Pourquoi pensez-vous que la durabilité et l’upcycling sont de plus en plus importantes pour les consommateurs ?

 

Ce sont des tendances de fond auxquelles je souscris totalement. Je suis convaincue que les marques qui fonctionneront écologiquement auront un impact économique parce qu’elles permettront aux gens de moins se priver malgré la baisse de leur pouvoir d’achat. Les produits de type seconde main et reconditionnés lient à la fois l’écologie et l’économie. Ce que je mets en pratique dans mon entreprise l’est aussi dans ma vie quotidienne. Ainsi, je loue la plupart de mes vêtements sur la plateforme « Le closet ». Pour l’ameublement, j’achète sur les aubaines de La Redoute et pour la nourriture, je suis extrêmement vigilante sur la qualité des aliments. La seconde main et le reconditionné répondent à des attentes tant écologiques qu’économiques.

 

Quels sont vos projets futurs pour Les Lunettes de ZAC ? Avez-vous des plans d’expansion ou de nouveaux services à venir ?

 

Je sors d’une situation complexe car j’ai racheté les parts de mon associé.
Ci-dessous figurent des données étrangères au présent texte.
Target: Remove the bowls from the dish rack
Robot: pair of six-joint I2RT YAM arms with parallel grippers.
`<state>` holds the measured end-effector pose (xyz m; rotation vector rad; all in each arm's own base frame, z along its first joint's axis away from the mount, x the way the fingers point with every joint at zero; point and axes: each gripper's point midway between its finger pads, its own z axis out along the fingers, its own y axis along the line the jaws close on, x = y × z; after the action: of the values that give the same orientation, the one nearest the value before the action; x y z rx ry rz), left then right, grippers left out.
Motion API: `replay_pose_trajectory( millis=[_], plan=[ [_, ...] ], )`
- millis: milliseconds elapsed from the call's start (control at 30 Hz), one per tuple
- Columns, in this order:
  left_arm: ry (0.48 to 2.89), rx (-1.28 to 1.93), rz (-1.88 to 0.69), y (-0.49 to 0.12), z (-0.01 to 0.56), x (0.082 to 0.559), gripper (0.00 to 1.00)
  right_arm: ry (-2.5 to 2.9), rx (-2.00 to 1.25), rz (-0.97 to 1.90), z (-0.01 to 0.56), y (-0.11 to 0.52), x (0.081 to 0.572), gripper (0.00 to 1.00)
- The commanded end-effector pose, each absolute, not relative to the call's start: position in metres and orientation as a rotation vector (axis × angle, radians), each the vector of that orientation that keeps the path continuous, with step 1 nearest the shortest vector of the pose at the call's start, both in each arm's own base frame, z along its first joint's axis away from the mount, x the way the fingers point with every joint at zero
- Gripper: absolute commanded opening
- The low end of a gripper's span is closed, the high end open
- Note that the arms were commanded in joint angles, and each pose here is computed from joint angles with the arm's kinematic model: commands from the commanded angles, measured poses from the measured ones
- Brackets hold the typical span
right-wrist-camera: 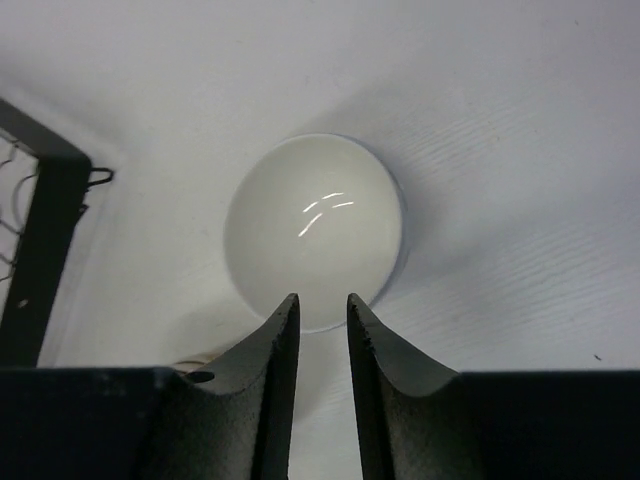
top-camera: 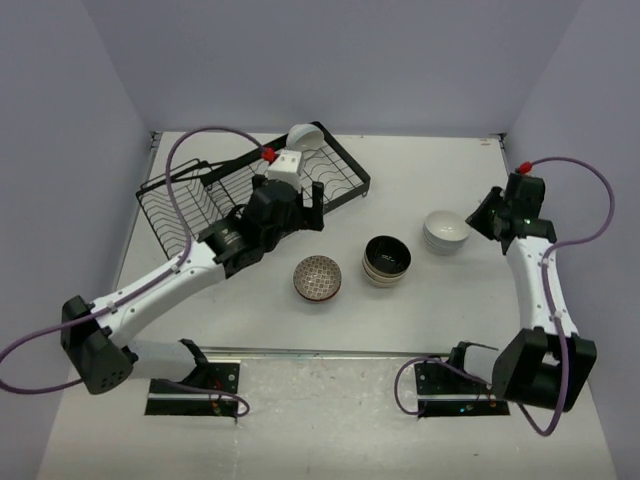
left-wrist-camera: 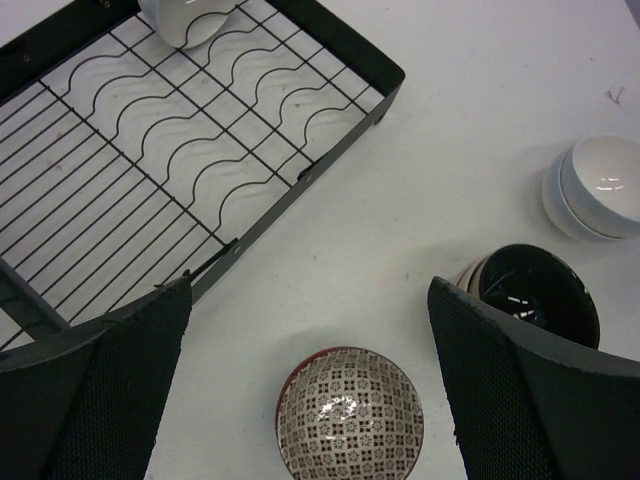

Aujourd’hui, mon principal projet est d’arriver à boucler une levée de fonds, pour développer l’activité dans des corners notamment dans des magasins qui proposent des articles reconditionnés. Il ne s’agit par réellement d’un nouveau service, mais plutôt d’un levier pour consolider et booster l’activité.

 

 

© Les Lunettes de ZAC

Quel message ou conseil aimeriez-vous partager avec d’autres jeunes entrepreneurs qui comme vous aspirent à créer des entreprises ayant un impact environnemental positif ?

 

Le principal message que je voudrais transmettre est de ne jamais perdre de vue que pour durer une entreprise doit être rentable et pour ce faire il convient de s’assurer que le produit ou l’activité que vous envisagez de vendre réponde à un vrai besoin. Ensuite, pour créer et diriger une entreprise, il faut être capable de tout gérer (communication, finance, logistique, ressource humaine…), ce qui ne coule vraiment pas de source. Si se former auprès d’une école de commerce donne des bases, c’est réellement en faisant que l’on apprend.